EventMemAgent: Hierarchical Event-Centric Memory for Online Video Understanding with Adaptive Tool Use

Imagine you are trying to watch a movie that never ends. It's a continuous stream of video, like a live feed from a security camera or a self-driving car's view, that goes on forever. Now, imagine your brain (or in this case, a computer model) has a very small "working memory"—like a sticky note that can only hold a few sentences at a time.

This is the problem EventMemAgent tries to solve.

The Problem: The "Leaky Bucket" vs. The "Infinite River"

Most current AI models are like a leaky bucket. As the video stream (the river) flows in, the bucket fills up. Once it's full, the oldest water (the old video frames) spills out to make room for new water.

The Issue: If the bucket is small, you lose the context of what happened 10 minutes ago. If you try to keep the whole river in the bucket, the bucket breaks (the computer runs out of memory).
The Old Way: Previous methods just tried to squeeze more water into the bucket by ignoring some drops (pruning) or shuffling the water around. They were passive; they just watched the water flow and hoped they didn't forget the important stuff.

The Solution: The "Smart Librarian" (EventMemAgent)

The authors created EventMemAgent, which acts like a super-smart, active librarian managing a library of infinite books. Instead of just letting books pile up on a table, the librarian actively organizes them.

Here is how it works, broken down into three simple parts:

1. The Two-Drawer System (Hierarchical Memory)

The agent uses a two-layer memory system, like a desk and a filing cabinet.

The Desk (Short-Term Memory): This is your immediate workspace. It holds the current "scene" or Event.
- How it works: Instead of just grabbing random frames, the agent watches for boundaries. If a person is painting a rooster, that's one event. When they stop and start cooking an egg, that's a new event.
- The Trick: If an event is boring and repetitive (like a hand holding a brush for 30 seconds), the agent doesn't save every single second. It uses a technique called "Reservoir Sampling" (think of it as taking a perfect, representative snapshot of the whole 30 seconds) so it doesn't waste space.
The Filing Cabinet (Long-Term Memory): Once an event is finished (e.g., the painting is done), the agent doesn't throw it away. It files it away neatly.
- It creates a summary card (a caption), saves a key photo (visual anchor), and writes a change log (what happened next).
- This allows the agent to remember the story of the video forever, even if it can't keep all the raw video in its "desk" at once.

2. The Detective Toolkit (Multi-Granular Perception)

Sometimes, the summary card isn't enough. Maybe the question is, "Did the person break the egg?" or "What does the sign on the wall say?"

The Old Way: The AI would just guess based on the blurry summary.
EventMemAgent's Way: It acts like a detective. It has a toolkit with special magnifying glasses:
- Search Memory: "Hey, did we see anything about 'breaking' earlier?"
- OCR (Reading Glasses): "Let me zoom in and read that sign."
- Object Detection: "Let me scan that specific frame to find the broken egg."
- The agent actively decides which tool to use to get the exact evidence it needs, rather than just hoping the answer is in the general summary.
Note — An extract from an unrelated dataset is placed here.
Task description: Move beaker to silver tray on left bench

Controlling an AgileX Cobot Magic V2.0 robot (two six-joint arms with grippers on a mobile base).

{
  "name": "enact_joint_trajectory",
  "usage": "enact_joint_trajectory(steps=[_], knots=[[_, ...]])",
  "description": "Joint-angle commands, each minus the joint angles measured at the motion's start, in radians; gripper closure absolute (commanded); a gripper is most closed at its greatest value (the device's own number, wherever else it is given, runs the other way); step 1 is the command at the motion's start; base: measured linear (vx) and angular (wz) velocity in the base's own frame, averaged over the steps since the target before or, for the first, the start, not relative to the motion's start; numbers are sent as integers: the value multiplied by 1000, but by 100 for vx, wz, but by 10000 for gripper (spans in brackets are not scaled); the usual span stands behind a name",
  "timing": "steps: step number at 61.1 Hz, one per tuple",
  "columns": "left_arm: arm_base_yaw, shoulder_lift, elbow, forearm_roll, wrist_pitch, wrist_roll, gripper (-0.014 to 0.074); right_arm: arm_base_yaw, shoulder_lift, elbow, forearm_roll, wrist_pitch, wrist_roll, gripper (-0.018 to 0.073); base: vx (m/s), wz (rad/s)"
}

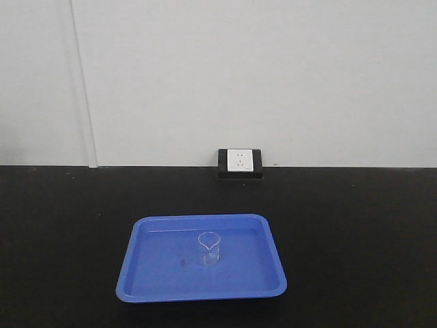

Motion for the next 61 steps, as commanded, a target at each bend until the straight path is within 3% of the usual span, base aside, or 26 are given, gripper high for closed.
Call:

3. The "Learning by Doing" Coach (Agentic RL)

How does the agent know when to use the detective tools?

The Old Way: Humans had to write strict rules (prompts) telling the AI what to do. "If you see a question, look for X." This is rigid and often fails.
EventMemAgent's Way: The agent was trained using Reinforcement Learning (like training a dog with treats).
- It tried many different strategies: "Should I search the cabinet? Should I zoom in? Should I just guess?"
- When it got the answer right, it got a "treat" (reward). When it failed, it learned not to do that again.
- Over time, it internalized the skill. It learned to think, "Oh, this is a question about the past, so I should check the filing cabinet first," without anyone telling it to.

The Result

In tests, EventMemAgent was able to watch these "infinite" video streams and answer complex questions with high accuracy, using very little computer power.

It didn't get overwhelmed by the endless video.
It didn't forget the beginning of the movie.
It knew exactly when to zoom in for details and when to look at the big picture.

In a nutshell: EventMemAgent is an AI that stops being a passive observer and starts being an active investigator. It organizes the chaos of an endless video into neat "stories," keeps a permanent archive of those stories, and knows exactly which tools to grab to solve a mystery.

1. Problem Statement

Online video understanding requires models to perform continuous perception and long-range reasoning within potentially infinite visual streams (e.g., autonomous driving, surveillance). The core challenge is the conflict between the unbounded nature of streaming inputs and the finite context window of Multimodal Large Language Models (MLLMs).

Current approaches suffer from two main limitations:

Passive Processing: Most methods rely on passive strategies like token pruning, sliding windows, or fixed-length segmentation. These lead to information decay, semantic fragmentation (cutting continuous actions arbitrarily), and an inability to capture fine-grained details when processing vast numbers of tokens in a single pass.
Ineffective Memory & Tool Use: Existing agents often use simplistic memory modules or rely heavily on manual prompt engineering. They lack the ability to actively retrieve relevant historical information or iteratively perceive specific details, failing to internalize reasoning and tool-use strategies through end-to-end training.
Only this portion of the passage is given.